**EXERCISE AIM:** Exact reproduction required: the lines below from the line with "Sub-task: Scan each" to the line with "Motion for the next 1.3", both ends included, and no others.

(Dataset items)
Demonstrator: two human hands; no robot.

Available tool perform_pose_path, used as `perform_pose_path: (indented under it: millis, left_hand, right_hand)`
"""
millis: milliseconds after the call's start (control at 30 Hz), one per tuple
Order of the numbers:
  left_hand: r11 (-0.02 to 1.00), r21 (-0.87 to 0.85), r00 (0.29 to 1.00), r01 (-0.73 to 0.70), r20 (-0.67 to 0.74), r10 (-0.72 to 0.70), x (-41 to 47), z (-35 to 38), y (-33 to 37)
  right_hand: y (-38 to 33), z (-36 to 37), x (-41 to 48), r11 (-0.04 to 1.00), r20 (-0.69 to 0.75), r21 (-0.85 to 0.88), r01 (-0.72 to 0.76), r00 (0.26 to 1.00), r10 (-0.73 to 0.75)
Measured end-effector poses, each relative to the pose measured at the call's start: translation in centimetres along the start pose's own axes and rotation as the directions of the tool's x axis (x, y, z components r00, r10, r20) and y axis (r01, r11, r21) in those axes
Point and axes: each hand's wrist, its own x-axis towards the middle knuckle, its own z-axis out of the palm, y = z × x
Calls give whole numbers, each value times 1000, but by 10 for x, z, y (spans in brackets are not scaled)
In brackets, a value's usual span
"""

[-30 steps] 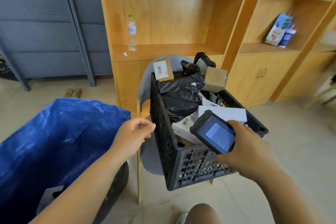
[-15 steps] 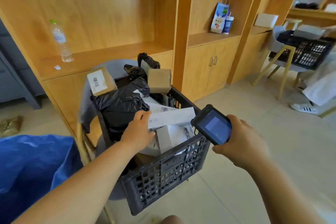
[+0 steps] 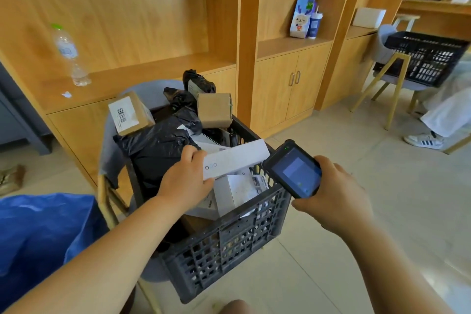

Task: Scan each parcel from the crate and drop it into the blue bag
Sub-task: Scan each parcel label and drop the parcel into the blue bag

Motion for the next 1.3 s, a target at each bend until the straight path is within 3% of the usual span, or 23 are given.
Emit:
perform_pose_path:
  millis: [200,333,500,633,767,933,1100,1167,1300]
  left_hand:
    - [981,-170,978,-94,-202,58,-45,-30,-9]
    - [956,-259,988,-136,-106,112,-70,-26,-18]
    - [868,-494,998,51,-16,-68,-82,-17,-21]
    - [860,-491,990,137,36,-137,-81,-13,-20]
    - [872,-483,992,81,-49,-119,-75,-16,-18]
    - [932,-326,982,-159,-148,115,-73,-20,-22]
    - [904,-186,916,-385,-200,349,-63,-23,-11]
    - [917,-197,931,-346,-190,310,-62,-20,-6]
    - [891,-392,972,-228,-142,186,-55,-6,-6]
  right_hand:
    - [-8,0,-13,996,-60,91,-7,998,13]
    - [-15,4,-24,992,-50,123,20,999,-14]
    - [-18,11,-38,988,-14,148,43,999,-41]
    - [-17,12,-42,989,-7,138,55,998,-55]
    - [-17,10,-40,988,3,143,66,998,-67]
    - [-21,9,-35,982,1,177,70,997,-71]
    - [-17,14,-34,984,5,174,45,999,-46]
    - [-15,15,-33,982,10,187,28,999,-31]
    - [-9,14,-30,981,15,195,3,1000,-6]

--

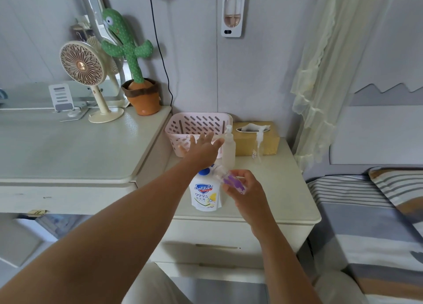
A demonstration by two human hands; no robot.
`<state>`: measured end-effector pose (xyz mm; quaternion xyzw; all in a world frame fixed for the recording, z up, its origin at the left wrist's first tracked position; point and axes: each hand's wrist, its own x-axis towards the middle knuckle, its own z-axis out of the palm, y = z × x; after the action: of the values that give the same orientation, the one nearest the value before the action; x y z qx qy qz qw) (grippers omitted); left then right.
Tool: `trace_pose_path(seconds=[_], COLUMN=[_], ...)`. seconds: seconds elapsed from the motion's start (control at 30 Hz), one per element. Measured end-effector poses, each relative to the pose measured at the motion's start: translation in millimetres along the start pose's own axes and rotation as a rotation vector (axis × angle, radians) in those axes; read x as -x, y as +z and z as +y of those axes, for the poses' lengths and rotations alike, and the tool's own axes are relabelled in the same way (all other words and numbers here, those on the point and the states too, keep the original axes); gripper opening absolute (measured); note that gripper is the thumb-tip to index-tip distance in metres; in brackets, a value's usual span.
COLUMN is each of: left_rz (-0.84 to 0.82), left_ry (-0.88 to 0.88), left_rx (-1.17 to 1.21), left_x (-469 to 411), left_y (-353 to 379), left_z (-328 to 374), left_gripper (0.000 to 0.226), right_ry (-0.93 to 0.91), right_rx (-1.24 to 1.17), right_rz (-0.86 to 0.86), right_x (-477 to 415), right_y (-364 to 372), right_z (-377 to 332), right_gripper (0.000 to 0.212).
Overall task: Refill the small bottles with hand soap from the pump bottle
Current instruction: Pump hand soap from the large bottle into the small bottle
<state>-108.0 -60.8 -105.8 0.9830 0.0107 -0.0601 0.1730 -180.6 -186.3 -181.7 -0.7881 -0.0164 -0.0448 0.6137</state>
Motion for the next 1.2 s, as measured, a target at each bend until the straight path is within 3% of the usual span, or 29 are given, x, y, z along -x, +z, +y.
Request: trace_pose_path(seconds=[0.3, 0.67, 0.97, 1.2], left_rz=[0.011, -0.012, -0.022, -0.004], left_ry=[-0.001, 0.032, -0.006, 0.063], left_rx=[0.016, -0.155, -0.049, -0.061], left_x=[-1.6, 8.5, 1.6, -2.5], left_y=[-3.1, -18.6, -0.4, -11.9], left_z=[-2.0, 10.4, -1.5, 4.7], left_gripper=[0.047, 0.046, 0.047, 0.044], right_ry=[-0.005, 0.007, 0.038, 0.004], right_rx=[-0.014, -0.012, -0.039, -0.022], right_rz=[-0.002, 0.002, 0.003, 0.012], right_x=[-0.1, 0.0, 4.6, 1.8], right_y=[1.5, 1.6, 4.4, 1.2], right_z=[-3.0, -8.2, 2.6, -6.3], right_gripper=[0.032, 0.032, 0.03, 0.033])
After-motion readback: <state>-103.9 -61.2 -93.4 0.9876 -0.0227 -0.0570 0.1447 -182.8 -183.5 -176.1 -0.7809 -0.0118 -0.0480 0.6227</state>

**OUTPUT OF THE TASK:**
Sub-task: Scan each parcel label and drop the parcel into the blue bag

Motion for the next 1.3 s, a target at each bend until the straight path is within 3% of the usual span, or 23 are given.

There is no more to the exercise.